> _What to produce_
Retype, exactly as they appear below, the lines between the line holding "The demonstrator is" and the line holding "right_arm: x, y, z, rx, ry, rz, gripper", both ends included.
•••
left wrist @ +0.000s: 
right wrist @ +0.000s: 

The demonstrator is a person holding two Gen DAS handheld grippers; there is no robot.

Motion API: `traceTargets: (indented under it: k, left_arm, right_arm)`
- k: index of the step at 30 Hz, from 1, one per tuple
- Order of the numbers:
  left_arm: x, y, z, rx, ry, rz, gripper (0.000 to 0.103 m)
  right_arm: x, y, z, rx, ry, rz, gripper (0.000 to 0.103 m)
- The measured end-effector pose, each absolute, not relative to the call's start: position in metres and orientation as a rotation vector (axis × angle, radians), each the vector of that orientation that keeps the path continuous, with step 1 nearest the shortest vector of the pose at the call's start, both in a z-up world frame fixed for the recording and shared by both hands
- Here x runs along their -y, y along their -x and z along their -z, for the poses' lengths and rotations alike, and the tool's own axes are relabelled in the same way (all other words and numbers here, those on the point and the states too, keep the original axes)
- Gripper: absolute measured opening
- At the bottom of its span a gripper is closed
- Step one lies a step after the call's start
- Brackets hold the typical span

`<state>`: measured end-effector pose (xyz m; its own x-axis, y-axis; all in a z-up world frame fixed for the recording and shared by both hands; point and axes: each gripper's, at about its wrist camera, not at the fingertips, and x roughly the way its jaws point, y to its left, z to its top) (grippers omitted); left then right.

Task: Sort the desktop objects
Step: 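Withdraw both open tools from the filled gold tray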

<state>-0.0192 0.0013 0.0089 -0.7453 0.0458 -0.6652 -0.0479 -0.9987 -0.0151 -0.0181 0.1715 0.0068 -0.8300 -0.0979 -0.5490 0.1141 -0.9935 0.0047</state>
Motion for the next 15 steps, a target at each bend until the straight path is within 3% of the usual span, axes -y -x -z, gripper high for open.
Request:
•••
> _Finished task_
The demonstrator is a person holding two Gen DAS handheld grippers; there is no robot.

Motion API: `traceTargets: (indented under it: k, left_arm, right_arm)`
- k: index of the step at 30 Hz, from 1, one per tuple
- Order of the numbers:
  left_arm: x, y, z, rx, ry, rz, gripper (0.000 to 0.103 m)
  right_arm: x, y, z, rx, ry, rz, gripper (0.000 to 0.103 m)

That completes the answer, and no more is expected.